The multiple comparisons problem, like the peeking problem, is a statistics fail in which you believe you’ve found a winner but are really looking at noise. It arises when you analyze a single experiment for impact on a number of different metrics, or within several different results segments, or over different time frames. Let’s look at how we can avoid this shameful state of affairs.
How it happens
Let’s say you’ve got an online store that sells health and beauty products, and you’ve just tested 5 different hero images on the home page. Results are disappointingly flat; looks like the hero image doesn’t really impact how many mud masks you sell.
Out of curiosity, you segment results by desktop vs mobile visitors. Still flat. So you try segmenting by new vs returning visitors. Nothing. One last thing, what about channel?
Results are flat for Direct, Organic, and Paid Search visitors, but you notice that for Social visitors, Variation C had a 17% lift in purchases! Time to show the CEO, maybe ask for a raise?
Sorry, not yet. Every time you sliced that data set, you increased the chances that you’d encounter a false positive. This is because you’re looking at smaller samples per variation, and also because of the sheer number of times you’re looking. (Even a perfectly executed experiment will yield a false positive once in a while; you just simulated running 6 different experiments with insufficient visitor count.)
So if you take this result to the CEO, you might get called out on your lack of sufficient data. Or worse, you might get congratulated; you might enlist a developer and add code to change the hero image for Social visitors, only to find conversions are flat 3 months from now. And then you might have the privilege of explaining this outcome when the CEO asks you to present your results to the executive team.
What you can do about it
Plan your segmentation in advance if you want to make decisions based on it. This forces you to consider how much traffic you’ll need to identify an impact on a single channel (or device type, or whatever you’re segmenting by).

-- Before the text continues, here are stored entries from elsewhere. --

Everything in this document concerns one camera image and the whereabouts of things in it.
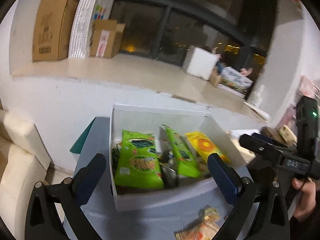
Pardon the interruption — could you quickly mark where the white open storage box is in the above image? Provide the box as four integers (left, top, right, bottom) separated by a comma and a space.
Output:
110, 105, 248, 211

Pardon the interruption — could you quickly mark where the small open cardboard box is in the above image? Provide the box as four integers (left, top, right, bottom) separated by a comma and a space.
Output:
90, 20, 125, 58

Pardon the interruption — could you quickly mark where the printed landscape carton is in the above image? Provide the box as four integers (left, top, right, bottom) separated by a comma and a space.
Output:
217, 67, 253, 98

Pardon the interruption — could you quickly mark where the green snack bag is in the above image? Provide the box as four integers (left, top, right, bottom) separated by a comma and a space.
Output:
114, 130, 164, 190
162, 125, 201, 178

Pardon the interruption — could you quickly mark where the white bottle on ledge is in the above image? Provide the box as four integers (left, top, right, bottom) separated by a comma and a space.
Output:
251, 85, 265, 107

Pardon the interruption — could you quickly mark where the tall brown cardboard box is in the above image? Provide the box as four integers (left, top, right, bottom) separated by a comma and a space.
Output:
32, 0, 80, 62

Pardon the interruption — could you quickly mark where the person's right hand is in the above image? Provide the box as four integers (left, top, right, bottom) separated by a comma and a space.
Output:
292, 178, 316, 222

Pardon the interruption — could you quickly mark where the white foam box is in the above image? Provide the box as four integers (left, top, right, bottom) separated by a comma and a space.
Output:
182, 46, 218, 81

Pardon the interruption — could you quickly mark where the yellow snack bag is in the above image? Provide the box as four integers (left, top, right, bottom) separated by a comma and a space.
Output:
185, 131, 231, 164

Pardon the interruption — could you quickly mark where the cream sofa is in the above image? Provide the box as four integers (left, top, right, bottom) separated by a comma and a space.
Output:
1, 110, 51, 239

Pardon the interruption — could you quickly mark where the orange corn cake snack bag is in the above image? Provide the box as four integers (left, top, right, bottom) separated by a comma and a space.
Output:
174, 206, 220, 240

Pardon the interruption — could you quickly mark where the white dotted paper bag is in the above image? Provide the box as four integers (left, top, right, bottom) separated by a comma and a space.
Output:
68, 0, 114, 59

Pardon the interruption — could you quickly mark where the beige tissue box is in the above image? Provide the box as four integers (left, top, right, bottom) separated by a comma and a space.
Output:
260, 125, 297, 147

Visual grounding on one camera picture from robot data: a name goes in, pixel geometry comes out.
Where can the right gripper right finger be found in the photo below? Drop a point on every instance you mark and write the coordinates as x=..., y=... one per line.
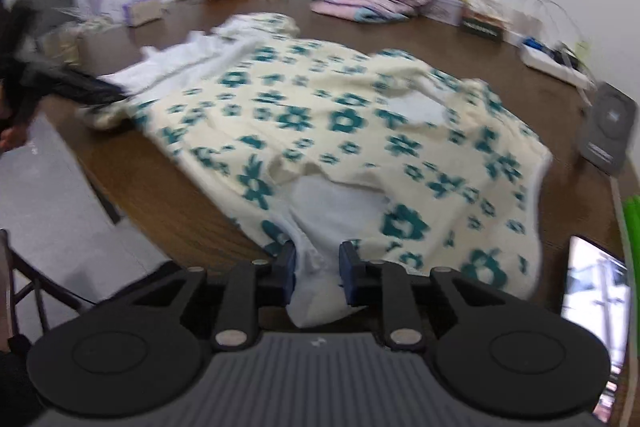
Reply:
x=496, y=353

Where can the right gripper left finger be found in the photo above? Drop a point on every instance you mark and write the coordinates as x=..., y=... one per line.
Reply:
x=142, y=350

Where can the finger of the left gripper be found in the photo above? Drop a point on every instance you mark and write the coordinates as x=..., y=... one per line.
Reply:
x=70, y=83

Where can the cream teal floral garment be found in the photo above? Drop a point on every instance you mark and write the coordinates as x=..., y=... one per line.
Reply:
x=310, y=142

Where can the purple tissue box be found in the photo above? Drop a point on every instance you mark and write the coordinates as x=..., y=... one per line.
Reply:
x=137, y=13

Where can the black smartphone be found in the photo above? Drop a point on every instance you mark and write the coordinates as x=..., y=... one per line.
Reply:
x=597, y=297

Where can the green plastic object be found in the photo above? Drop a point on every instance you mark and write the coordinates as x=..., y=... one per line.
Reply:
x=631, y=210

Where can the white power strip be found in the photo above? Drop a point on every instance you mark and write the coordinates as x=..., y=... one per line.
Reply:
x=541, y=62

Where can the pink blue folded garment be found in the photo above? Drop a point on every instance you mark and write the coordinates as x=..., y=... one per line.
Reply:
x=364, y=11

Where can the white tin box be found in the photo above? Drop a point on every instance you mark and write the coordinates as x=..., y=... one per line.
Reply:
x=445, y=11

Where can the grey wireless charger stand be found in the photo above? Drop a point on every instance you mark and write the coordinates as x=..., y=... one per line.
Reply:
x=607, y=130

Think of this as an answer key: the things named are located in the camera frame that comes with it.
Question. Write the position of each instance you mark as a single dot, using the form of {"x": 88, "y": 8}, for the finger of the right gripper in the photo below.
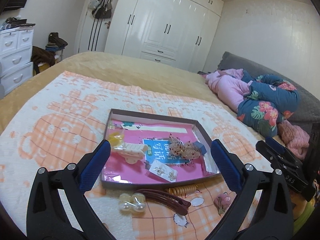
{"x": 276, "y": 163}
{"x": 277, "y": 150}

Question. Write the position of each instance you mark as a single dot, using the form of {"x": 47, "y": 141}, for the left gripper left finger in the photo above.
{"x": 46, "y": 216}

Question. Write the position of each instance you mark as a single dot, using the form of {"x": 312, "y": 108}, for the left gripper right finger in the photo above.
{"x": 262, "y": 207}

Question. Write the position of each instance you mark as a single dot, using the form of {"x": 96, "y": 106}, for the beige dotted lace bow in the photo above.
{"x": 186, "y": 150}

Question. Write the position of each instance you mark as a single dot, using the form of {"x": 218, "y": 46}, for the yellow rings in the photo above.
{"x": 116, "y": 138}

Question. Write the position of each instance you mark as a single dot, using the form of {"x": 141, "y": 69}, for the white earring card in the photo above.
{"x": 163, "y": 171}

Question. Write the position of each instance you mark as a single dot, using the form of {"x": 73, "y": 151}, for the green sleeve forearm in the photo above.
{"x": 302, "y": 210}

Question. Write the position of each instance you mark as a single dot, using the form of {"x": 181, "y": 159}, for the white bedroom door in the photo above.
{"x": 91, "y": 33}

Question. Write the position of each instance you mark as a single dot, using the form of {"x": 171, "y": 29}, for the pink knitted blanket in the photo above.
{"x": 295, "y": 138}

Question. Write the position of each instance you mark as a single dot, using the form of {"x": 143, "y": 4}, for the blue floral quilt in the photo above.
{"x": 270, "y": 101}

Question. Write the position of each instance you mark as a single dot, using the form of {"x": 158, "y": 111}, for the pink fuzzy hair clip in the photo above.
{"x": 223, "y": 201}

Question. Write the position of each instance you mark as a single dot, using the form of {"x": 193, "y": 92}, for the pink padded quilt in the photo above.
{"x": 228, "y": 86}

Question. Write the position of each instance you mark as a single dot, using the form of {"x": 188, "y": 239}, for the orange white patterned blanket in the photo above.
{"x": 157, "y": 222}

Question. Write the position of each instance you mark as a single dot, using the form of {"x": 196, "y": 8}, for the cream hair claw clip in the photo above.
{"x": 131, "y": 152}

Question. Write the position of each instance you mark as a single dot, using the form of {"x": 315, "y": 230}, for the dark red hair clip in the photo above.
{"x": 175, "y": 203}

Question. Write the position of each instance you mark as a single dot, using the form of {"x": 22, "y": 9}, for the pink children's book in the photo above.
{"x": 155, "y": 152}

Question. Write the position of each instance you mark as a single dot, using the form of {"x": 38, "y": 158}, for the shallow dark cardboard box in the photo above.
{"x": 155, "y": 149}

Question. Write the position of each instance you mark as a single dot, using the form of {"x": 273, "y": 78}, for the tan bed cover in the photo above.
{"x": 112, "y": 72}

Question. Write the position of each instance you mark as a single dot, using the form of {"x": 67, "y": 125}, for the white built-in wardrobe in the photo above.
{"x": 174, "y": 32}

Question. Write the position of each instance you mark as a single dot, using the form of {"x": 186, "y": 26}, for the pile of dark clothes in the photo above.
{"x": 55, "y": 43}

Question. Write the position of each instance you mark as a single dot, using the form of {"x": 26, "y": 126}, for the white plastic drawer unit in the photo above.
{"x": 16, "y": 51}

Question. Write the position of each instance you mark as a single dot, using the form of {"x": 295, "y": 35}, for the clutter on drawer unit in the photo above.
{"x": 13, "y": 22}

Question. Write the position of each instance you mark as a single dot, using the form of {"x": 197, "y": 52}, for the hanging black bags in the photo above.
{"x": 101, "y": 9}

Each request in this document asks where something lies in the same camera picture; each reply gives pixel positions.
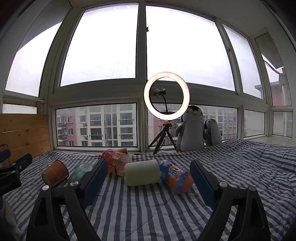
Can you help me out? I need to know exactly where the wooden headboard panel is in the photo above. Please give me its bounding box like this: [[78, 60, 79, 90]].
[[1, 113, 51, 166]]

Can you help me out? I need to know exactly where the black phone holder gooseneck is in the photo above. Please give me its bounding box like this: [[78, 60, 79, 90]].
[[153, 87, 171, 114]]

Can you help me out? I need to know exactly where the green insulated mug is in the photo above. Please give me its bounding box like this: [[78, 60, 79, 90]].
[[68, 163, 93, 183]]

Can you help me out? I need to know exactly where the brown paper cup far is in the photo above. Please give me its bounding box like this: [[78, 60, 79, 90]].
[[117, 147, 128, 154]]

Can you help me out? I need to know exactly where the white ring light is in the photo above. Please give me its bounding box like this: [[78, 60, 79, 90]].
[[144, 72, 190, 120]]

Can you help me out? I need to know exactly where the brown paper cup near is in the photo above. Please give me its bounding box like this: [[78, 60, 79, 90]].
[[41, 160, 69, 187]]

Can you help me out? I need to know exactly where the large grey penguin plush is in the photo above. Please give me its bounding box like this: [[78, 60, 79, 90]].
[[175, 105, 204, 152]]

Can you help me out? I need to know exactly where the clear red label plastic jar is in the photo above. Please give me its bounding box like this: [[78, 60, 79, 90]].
[[101, 149, 132, 177]]

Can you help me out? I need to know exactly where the small grey penguin plush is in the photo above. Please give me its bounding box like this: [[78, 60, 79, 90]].
[[204, 119, 222, 147]]

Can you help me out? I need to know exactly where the white paper cup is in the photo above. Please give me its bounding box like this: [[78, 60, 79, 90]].
[[125, 160, 161, 186]]

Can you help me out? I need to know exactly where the orange blue Arctic Ocean cup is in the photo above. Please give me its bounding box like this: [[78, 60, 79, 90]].
[[159, 160, 194, 194]]

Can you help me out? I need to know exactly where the black tripod stand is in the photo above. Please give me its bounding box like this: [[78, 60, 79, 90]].
[[147, 120, 177, 154]]

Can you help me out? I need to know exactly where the brown paper cup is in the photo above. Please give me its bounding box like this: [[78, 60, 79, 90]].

When you put yourself out there by crafting a segmentation strategy in advance, and make the decision to run a test for longer so you can gather sufficient data, you can be confident that you’re segmenting strategically, not just out of desperation.
Segment all you like if you’re only asking questions. The TL;DR of the peeking problem was “you can peek if you don’t act.” The same applies here. If you’re asking questions, rather than making assertions, there’s no danger.
Taking our example from above, you might ask “Is the hero image more impactful for Social visitors?” Now you can design an experiment to answer this question while optimizing the image for that audience. But you’ll have to prioritize this test alongside everything else you could be running.
How many Social visitors do you get? What’s the conversion rate? How long will it take to run a 5 variation test to this audience, and what’s the impact on revenue if you get a winner?
If there’s a significant opportunity, go validate your hunch. If not, that must be because you have bigger opportunities to pursue. Congrats on staying focused and not getting sucked in to the multiple comparisons rabbit hole. You’re doing great.